Serviço público para restabelecer os direitos dos povos indígenas
O governo Lula (PT) deu início a ações emergenciais, incluindo a declaração de Emergência em Saúde Pública e a criação do Comitê de Coordenação Nacional para Enfrentamento à Desassistência Sanitária das populações em território Yanomami. Nesta segunda-feira, 23, conforme o governo federal, “uma equipe da Força Nacional do Sistema Único de Saúde (SUS) chegará a Boa Vista, com 13 profissionais, que irão operar o Hospital de Campanha. Outra equipe multidisciplinar com oito profissionais da área de saúde da Aeronáutica será deslocada de Manaus para a região de Surucucu (a cerca de 270 km a oeste da capital roraimense). O Hospital de Campanha da Aeronáutica, hoje no Rio de Janeiro, começará a ser transferido para Boa Vista. A expectativa é que ele seja montado no dia 27 de janeiro.

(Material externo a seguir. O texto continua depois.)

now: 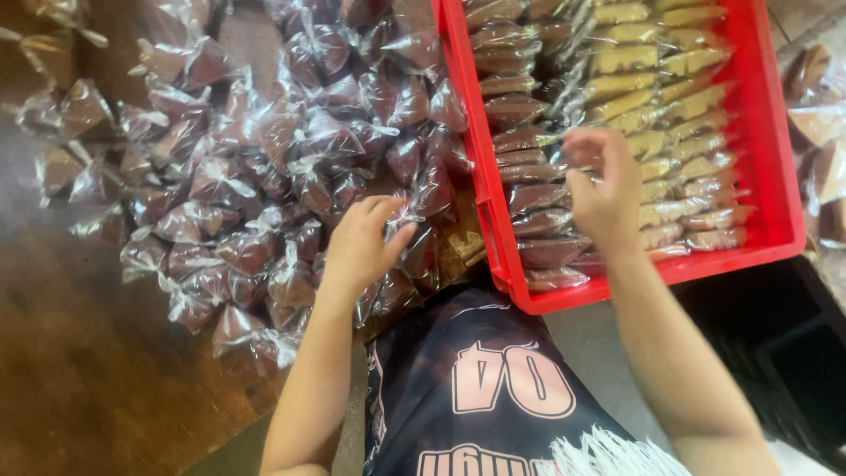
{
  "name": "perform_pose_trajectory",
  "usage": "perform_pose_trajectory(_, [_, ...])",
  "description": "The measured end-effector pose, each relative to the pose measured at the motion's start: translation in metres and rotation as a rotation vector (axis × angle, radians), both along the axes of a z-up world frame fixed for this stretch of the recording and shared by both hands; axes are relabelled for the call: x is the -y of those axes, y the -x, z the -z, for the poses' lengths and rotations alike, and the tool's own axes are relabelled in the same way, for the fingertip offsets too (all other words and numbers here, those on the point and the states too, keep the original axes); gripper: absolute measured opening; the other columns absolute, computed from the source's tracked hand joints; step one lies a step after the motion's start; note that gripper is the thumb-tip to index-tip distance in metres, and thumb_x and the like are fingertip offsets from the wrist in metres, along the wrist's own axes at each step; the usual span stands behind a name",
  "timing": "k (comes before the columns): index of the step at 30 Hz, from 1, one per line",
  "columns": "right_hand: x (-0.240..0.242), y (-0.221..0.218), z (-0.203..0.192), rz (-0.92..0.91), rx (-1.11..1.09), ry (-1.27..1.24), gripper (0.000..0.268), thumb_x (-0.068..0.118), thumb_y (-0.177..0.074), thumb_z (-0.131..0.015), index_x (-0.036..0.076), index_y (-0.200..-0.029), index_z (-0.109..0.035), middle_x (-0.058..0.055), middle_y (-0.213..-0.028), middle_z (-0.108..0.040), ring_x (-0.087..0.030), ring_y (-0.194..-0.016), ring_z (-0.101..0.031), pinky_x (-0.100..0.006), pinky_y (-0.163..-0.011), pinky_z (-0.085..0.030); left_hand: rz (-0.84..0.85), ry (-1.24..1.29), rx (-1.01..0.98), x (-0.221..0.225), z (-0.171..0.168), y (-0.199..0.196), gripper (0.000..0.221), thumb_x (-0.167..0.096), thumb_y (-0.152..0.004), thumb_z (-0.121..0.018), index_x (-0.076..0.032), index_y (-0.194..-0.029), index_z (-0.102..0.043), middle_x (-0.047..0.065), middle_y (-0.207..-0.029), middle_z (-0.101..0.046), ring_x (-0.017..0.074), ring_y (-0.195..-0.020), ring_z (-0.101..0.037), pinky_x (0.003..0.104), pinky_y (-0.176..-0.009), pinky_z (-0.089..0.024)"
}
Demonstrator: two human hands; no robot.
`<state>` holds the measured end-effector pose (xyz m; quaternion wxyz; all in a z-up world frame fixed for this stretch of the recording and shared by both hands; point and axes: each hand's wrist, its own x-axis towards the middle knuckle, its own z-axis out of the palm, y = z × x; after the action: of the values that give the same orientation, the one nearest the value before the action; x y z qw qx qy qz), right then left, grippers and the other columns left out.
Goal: The person sorts and arranges packaged bakery slices on tables and packs them neatly into a plastic crate by hand.
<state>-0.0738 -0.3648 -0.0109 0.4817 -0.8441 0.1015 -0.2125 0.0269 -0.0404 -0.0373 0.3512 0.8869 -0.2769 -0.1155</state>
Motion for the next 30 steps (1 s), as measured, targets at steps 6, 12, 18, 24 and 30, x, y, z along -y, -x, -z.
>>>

Outra medida é o início do transporte de retorno para as aldeias dos Yanomami sem problemas de saúde e que se encontram no CASAI de Boa Vista”. Ainda, será acelerado o recrutamento de profissionais de saúde por meio do Programa Mais Médicos para atuarem imediatamente na região. Também estão sendo montadas equipes de segurança para dar suporte aos profissionais de saúde. E serão destinadas imediatamente 85 toneladas de alimentos aos Yanomami, além de suplementos alimentares.
A retomada dos serviços públicos é o único caminho para que essa crise seja encerrada. Tanto por meio do combate ao garimpo ilegal quanto pela reconstrução das políticas de saúde e de garantia de alimentos, é por meio do fortalecimento dos serviços públicos, com aporte de recursos e contratação de pessoal, que a tragédia humanitária poderá ser enfrentada e a dignidade devolvida ao povo Yanomami.